Activity: Restate word for word the lines of the entries below, starting with the line that holds "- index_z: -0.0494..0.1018" and ending with the line that holds "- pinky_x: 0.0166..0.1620", and no others.

Given information:

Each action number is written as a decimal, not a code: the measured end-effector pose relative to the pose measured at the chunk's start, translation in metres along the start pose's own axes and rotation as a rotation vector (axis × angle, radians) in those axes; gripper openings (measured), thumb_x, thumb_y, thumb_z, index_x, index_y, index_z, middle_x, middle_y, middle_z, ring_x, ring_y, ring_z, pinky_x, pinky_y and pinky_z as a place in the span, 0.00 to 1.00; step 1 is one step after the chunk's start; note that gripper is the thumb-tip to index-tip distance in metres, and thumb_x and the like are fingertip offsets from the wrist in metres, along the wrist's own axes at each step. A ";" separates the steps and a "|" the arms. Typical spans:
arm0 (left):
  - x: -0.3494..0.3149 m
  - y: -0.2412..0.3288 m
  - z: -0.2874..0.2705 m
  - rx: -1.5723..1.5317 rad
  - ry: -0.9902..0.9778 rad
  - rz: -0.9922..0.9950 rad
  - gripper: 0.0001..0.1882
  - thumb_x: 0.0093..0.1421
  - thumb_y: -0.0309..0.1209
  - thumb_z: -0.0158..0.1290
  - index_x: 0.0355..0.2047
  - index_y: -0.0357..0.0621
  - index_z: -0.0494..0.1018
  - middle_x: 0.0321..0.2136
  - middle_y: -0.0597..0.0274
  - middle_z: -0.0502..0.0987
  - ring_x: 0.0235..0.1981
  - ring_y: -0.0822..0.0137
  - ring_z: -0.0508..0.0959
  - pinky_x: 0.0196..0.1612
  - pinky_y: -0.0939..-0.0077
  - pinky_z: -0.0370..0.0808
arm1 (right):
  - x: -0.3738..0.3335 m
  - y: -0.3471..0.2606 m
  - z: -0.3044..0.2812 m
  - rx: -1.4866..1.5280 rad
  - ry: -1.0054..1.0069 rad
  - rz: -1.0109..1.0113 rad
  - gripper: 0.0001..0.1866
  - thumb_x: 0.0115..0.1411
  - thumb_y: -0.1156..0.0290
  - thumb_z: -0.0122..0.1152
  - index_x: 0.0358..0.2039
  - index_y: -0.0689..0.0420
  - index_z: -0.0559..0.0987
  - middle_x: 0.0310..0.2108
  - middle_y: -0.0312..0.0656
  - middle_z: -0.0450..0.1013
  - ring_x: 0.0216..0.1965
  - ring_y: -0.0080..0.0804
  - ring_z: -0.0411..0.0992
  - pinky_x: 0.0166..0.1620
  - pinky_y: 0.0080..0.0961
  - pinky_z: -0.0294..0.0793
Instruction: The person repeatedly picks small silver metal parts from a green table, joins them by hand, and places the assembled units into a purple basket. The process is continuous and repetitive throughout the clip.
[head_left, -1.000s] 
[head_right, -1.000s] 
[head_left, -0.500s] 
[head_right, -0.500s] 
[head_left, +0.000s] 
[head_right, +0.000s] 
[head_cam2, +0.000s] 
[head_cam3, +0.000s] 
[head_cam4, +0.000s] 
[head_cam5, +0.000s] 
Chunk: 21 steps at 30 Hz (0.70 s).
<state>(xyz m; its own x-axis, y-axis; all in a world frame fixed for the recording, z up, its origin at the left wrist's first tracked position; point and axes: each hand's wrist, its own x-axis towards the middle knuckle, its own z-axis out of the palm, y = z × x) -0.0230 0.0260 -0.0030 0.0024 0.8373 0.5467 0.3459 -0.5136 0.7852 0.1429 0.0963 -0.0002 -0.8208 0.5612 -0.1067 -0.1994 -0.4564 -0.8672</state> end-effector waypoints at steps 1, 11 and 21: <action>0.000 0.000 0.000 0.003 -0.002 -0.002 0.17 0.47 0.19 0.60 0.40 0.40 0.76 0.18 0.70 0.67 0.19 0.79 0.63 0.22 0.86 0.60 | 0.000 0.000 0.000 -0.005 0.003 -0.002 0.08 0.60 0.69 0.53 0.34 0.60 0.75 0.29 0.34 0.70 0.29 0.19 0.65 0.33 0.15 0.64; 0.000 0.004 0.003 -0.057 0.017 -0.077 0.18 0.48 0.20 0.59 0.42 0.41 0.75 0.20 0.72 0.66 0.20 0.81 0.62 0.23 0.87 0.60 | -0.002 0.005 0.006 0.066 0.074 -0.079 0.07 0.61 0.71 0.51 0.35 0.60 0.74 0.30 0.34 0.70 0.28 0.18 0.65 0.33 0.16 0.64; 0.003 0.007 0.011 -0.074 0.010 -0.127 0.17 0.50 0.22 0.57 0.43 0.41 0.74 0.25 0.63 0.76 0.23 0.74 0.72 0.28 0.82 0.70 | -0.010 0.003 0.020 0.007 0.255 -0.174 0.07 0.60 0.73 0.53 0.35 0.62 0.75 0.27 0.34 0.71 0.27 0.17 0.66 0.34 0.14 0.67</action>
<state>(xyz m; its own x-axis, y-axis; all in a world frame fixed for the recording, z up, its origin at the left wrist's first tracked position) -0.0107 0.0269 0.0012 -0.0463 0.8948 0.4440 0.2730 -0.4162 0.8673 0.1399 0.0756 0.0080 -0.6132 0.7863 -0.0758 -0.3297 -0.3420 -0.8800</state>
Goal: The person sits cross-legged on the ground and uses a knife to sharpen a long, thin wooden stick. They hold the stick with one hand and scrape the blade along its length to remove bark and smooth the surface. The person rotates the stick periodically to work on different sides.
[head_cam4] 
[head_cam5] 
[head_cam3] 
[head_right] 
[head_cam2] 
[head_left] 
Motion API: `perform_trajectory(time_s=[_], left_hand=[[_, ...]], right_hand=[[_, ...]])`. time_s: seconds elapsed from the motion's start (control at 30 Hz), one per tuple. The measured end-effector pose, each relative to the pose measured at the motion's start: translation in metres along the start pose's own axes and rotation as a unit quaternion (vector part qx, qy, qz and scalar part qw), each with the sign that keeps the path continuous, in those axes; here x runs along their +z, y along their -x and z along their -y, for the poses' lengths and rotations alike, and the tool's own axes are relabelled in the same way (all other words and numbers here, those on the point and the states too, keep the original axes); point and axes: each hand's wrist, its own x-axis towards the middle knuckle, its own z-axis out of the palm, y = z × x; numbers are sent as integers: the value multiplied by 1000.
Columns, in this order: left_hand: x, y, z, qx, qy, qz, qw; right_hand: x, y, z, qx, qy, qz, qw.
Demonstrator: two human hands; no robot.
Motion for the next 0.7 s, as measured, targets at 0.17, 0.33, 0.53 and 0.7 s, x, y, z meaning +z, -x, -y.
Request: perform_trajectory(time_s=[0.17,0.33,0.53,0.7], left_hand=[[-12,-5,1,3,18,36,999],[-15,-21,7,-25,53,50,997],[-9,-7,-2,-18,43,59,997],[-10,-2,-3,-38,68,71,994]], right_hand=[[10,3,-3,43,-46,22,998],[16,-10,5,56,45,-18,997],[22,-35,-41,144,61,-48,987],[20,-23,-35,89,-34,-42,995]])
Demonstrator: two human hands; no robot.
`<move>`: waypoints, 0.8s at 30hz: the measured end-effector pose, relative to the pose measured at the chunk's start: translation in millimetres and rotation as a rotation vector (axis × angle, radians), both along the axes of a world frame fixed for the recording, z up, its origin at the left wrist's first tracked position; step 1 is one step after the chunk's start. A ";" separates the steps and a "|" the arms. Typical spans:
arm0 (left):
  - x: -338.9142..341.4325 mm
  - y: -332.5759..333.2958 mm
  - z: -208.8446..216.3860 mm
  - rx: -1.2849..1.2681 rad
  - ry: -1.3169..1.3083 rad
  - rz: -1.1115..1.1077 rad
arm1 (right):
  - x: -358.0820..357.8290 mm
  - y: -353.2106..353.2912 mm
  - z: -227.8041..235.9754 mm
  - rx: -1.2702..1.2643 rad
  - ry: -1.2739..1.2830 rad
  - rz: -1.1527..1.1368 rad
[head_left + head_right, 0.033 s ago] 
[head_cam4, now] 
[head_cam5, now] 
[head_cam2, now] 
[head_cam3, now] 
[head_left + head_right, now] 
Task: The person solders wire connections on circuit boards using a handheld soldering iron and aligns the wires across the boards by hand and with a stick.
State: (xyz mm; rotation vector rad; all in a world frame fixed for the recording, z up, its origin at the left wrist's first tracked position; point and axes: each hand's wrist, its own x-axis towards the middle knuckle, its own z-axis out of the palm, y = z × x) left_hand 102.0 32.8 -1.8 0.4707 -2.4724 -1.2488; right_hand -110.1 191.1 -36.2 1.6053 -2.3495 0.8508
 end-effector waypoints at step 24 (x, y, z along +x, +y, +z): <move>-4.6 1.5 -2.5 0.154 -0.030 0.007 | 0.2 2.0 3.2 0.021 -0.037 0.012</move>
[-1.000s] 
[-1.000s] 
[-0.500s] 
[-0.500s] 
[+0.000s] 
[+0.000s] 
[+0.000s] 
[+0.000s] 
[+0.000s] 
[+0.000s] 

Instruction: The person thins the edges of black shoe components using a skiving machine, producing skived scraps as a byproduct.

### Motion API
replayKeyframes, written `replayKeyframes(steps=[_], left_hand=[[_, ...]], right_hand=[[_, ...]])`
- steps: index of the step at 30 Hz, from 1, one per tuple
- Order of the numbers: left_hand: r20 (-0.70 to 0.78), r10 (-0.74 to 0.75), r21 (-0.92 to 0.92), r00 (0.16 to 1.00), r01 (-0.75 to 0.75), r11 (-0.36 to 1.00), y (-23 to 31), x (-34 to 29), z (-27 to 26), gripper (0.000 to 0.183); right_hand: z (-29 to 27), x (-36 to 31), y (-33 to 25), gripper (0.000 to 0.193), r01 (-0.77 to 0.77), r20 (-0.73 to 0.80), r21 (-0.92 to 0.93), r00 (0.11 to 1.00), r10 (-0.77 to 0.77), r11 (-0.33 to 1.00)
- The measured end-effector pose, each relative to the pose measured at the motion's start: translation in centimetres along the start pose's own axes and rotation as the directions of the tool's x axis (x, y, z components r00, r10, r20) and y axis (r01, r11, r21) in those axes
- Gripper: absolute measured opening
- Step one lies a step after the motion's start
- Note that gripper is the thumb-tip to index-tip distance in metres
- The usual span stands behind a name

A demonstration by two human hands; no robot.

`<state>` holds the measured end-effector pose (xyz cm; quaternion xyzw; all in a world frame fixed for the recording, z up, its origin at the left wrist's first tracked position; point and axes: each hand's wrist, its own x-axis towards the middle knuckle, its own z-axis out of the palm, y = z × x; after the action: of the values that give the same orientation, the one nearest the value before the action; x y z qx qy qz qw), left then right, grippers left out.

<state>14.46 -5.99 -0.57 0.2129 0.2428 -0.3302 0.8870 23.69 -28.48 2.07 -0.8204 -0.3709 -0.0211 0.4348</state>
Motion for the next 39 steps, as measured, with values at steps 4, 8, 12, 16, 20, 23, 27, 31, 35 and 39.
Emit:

Task output:
  - index_z: -0.0494..0.1018
  - middle_x: 0.0321..0.2136
  - middle_y: -0.0597..0.0274
  - middle_z: -0.0502..0.0987
  - ring_x: 0.0235..0.1981
  - ring_y: -0.0822..0.0137
  - ring_z: -0.0508..0.0959
  - pinky_x: 0.0196..0.1612
  - pinky_y: -0.0939..-0.0077
  - pinky_z: -0.0370..0.0808
arm1 (right):
  - x: -0.3738..0.3335 m
  - y: -0.3471..0.2606 m
  - z: -0.3044..0.2812 m
  - rx: -1.4866..1.5280 rad
  - ry: -1.0054..1.0069 rad
  - rz: -1.0109..1.0113 rad
  - gripper: 0.0001..0.1866
  - thumb_x: 0.0115..0.1411
  - thumb_y: -0.1156..0.0290
  - thumb_z: -0.0122..0.1152
  - index_x: 0.0358..0.2039
  - index_y: -0.0689..0.0420
  - index_z: -0.0559..0.0987
  - middle_x: 0.0310..0.2108
  - middle_y: -0.0312..0.0656
  - middle_z: -0.0450..0.1013
  - ring_x: 0.0216..0.1965
  - ring_y: -0.0080..0.0804
  - ring_z: -0.0411..0.0992
  - pinky_x: 0.0166..0.1620

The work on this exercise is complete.